(LISTED RECORDS Opens)
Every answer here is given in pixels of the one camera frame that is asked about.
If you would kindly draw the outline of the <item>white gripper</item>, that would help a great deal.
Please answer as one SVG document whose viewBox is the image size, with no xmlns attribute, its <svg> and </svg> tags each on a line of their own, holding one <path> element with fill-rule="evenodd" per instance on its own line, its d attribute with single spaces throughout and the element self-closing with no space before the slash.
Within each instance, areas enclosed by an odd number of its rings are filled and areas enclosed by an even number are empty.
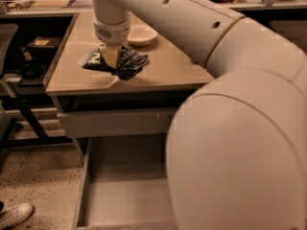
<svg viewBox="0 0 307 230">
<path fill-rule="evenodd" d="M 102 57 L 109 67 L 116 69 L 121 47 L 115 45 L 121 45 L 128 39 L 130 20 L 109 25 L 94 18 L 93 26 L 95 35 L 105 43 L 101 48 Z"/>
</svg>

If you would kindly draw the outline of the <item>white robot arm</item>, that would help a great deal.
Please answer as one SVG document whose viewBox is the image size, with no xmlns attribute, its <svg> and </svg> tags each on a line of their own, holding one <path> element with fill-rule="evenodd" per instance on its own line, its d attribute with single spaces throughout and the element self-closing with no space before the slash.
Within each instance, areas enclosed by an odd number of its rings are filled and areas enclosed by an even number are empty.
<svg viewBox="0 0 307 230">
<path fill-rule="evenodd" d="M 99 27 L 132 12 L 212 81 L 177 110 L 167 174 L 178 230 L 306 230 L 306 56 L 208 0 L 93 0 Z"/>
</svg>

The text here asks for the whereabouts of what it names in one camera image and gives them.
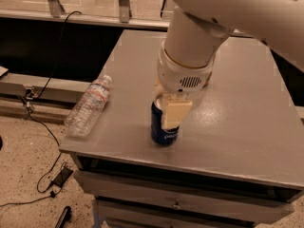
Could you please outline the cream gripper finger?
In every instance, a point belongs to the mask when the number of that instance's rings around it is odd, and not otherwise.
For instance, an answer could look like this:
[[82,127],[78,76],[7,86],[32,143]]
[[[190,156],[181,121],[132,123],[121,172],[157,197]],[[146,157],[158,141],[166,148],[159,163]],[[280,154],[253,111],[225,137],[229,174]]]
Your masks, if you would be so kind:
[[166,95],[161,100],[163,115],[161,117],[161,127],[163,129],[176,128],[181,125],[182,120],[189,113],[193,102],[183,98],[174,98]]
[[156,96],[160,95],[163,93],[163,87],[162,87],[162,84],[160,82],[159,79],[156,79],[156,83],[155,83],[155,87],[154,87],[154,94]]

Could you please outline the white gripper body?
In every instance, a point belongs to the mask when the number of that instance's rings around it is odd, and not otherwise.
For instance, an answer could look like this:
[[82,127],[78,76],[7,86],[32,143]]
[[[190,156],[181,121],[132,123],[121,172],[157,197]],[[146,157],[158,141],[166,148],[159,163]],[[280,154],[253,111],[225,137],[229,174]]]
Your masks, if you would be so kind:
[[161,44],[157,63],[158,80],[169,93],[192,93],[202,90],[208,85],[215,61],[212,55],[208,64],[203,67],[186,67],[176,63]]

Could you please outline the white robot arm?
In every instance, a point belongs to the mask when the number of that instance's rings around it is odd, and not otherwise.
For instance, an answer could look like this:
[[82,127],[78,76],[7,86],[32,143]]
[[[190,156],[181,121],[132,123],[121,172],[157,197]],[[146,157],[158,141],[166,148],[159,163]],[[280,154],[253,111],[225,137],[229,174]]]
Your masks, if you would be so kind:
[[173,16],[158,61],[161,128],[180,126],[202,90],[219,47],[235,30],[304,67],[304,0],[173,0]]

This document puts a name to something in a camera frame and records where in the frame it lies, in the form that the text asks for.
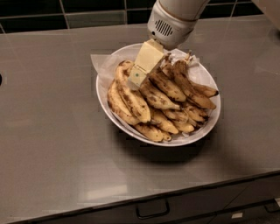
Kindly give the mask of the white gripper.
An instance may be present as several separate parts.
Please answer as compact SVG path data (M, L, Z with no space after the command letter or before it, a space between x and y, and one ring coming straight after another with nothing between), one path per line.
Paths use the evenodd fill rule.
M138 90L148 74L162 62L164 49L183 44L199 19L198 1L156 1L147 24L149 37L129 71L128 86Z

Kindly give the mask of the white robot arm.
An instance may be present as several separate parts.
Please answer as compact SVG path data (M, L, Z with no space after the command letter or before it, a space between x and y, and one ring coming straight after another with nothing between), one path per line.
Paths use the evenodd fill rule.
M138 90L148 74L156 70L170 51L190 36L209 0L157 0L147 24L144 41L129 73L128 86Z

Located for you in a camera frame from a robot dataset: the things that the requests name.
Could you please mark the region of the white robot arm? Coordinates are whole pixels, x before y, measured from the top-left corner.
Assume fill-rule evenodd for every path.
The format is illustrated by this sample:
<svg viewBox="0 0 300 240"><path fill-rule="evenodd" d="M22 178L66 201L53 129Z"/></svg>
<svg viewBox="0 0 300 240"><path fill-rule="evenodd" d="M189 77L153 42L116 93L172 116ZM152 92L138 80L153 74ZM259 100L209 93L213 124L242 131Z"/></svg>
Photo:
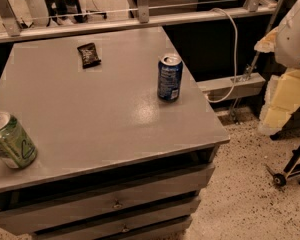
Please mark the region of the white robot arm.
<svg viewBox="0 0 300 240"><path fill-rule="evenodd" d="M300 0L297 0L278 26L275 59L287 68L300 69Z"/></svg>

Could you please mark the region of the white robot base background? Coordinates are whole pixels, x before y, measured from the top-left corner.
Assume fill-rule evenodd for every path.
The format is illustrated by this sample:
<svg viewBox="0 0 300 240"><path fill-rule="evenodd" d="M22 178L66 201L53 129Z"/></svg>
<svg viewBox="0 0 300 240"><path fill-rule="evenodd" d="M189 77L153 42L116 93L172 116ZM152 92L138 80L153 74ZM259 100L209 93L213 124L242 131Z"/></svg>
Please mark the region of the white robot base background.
(LISTED RECORDS Closes)
INSTRUCTIONS FOR THE TASK: Each line from the top of the data, up to and including the line that contains "gripper</item>, that would help a great deal.", should be set down exactly.

RESPONSE TO THIS EXERCISE:
Every answer here is given in pixels of the one camera frame that is asked about.
If you would kindly draw the outline of the <item>white gripper</item>, that would help a great deal.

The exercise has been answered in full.